## PROVIDED DATA
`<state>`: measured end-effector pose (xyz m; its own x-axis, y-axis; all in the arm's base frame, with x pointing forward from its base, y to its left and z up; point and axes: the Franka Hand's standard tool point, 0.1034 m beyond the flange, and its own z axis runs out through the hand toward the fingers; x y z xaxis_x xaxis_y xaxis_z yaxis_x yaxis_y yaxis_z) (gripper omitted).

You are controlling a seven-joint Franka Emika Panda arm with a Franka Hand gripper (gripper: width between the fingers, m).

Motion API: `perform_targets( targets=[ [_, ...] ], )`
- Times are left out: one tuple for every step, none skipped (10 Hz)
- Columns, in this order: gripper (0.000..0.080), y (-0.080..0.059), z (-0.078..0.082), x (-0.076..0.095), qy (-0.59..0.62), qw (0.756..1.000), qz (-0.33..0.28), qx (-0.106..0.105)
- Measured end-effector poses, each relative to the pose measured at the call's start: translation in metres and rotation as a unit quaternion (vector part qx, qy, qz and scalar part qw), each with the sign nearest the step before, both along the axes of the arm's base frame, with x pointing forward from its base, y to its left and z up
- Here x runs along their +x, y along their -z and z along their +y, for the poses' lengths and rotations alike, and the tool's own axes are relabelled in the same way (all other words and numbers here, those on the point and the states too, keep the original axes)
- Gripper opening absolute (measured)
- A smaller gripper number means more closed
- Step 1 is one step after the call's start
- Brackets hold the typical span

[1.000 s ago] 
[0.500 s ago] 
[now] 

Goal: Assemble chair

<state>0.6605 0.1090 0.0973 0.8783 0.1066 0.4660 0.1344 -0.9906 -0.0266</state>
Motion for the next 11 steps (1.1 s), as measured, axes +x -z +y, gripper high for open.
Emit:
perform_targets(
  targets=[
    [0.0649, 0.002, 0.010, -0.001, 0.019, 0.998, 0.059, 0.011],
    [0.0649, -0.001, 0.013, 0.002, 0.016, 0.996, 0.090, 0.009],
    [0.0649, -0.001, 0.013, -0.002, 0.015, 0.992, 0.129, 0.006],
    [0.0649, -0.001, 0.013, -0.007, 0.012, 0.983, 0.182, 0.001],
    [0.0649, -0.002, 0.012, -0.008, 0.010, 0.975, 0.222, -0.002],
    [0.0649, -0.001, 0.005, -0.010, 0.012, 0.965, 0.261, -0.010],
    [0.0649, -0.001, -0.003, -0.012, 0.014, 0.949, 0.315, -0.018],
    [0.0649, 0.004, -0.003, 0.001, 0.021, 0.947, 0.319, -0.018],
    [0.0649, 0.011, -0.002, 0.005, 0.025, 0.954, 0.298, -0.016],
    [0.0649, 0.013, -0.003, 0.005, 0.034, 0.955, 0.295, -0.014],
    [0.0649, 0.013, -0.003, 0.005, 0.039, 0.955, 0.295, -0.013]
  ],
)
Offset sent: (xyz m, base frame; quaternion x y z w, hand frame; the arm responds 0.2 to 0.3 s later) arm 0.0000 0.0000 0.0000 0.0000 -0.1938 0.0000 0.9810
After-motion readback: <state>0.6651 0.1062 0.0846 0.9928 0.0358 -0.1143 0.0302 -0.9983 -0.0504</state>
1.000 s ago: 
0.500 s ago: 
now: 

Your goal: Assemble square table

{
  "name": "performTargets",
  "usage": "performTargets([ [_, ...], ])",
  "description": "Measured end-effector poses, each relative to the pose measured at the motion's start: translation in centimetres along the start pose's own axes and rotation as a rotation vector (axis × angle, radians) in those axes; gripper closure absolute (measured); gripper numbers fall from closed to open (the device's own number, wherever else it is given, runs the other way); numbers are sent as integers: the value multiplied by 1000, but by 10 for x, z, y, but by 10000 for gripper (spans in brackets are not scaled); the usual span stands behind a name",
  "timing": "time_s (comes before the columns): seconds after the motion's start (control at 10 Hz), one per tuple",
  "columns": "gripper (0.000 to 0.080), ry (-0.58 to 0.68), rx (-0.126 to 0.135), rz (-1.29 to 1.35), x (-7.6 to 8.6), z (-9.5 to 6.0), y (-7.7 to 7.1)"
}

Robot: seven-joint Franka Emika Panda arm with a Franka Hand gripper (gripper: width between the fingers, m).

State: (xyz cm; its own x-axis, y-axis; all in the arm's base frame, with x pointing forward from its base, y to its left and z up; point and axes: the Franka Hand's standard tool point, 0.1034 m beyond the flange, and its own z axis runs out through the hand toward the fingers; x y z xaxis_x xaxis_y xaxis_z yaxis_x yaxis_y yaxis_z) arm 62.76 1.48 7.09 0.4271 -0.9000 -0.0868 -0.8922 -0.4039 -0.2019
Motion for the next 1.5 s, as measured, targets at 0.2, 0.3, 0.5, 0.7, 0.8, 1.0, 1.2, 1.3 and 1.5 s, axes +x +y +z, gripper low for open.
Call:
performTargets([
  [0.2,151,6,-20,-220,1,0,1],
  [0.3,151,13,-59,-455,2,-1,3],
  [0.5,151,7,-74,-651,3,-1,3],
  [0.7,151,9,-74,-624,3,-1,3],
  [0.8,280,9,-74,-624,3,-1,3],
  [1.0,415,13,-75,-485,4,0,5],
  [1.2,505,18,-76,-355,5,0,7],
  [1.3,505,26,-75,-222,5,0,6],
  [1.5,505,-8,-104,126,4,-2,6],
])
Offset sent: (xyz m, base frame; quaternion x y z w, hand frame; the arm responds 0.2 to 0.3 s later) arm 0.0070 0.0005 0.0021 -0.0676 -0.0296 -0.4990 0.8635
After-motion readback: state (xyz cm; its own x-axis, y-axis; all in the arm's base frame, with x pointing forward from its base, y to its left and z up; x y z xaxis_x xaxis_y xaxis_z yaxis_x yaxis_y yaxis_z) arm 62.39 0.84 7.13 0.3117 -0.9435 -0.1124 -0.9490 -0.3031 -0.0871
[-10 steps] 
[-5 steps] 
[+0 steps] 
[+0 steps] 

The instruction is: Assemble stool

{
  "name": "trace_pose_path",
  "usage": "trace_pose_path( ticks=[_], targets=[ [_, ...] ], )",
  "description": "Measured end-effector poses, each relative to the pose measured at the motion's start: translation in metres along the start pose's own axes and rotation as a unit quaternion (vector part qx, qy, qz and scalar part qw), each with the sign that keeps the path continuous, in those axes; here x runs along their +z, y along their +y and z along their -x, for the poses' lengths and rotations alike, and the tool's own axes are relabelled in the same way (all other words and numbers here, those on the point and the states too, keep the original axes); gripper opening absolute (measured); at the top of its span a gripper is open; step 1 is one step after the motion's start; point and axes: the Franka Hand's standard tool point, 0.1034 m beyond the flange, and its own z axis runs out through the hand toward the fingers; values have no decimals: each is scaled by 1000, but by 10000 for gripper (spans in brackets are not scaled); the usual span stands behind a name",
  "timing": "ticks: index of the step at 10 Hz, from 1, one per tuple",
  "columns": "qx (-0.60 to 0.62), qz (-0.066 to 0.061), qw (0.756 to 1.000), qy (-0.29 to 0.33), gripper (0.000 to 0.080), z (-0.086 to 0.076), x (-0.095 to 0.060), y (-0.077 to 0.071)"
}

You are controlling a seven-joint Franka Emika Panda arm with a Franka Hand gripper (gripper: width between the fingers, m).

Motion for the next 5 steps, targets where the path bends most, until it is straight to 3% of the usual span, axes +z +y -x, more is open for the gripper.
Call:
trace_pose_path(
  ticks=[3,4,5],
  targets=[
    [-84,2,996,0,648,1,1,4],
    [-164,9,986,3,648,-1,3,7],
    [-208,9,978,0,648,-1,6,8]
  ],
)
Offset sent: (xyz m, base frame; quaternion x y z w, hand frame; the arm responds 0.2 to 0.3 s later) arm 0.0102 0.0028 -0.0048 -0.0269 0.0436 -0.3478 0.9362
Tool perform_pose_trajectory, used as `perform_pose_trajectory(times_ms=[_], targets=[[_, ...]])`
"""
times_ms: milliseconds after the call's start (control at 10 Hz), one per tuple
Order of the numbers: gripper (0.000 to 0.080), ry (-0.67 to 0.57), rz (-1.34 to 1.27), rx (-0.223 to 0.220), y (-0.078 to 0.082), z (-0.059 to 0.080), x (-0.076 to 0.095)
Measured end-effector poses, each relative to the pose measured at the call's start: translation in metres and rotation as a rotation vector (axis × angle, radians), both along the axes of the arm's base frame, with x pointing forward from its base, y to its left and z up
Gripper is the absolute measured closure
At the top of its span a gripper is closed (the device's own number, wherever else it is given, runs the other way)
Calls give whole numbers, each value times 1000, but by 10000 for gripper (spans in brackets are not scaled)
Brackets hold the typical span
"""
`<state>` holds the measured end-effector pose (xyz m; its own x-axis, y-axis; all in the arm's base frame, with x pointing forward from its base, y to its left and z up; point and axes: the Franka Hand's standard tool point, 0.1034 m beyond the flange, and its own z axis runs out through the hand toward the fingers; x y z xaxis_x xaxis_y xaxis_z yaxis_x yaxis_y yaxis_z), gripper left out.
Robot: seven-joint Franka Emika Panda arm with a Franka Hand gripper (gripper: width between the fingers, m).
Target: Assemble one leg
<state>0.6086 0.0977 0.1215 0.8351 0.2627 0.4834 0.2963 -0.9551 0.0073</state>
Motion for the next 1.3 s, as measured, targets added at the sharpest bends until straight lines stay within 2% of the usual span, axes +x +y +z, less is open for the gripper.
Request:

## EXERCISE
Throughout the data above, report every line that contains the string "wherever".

## SOLUTION TO THIS TASK
  "description": "Measured end-effector poses, each relative to the pose measured at the motion's start: translation in centimetres along the start pose's own axes and rotation as a rotation vector (axis × angle, radians) in those axes; gripper closure absolute (measured); gripper numbers fall from closed to open (the device's own number, wherever else it is given, runs the other way); numbers are sent as integers: the value multiplied by 1000, but by 10 for x, z, y, but by 10000 for gripper (spans in brackets are not scaled); the usual span stands behind a name",
At the top of its span a gripper is closed (the device's own number, wherever else it is given, runs the other way)

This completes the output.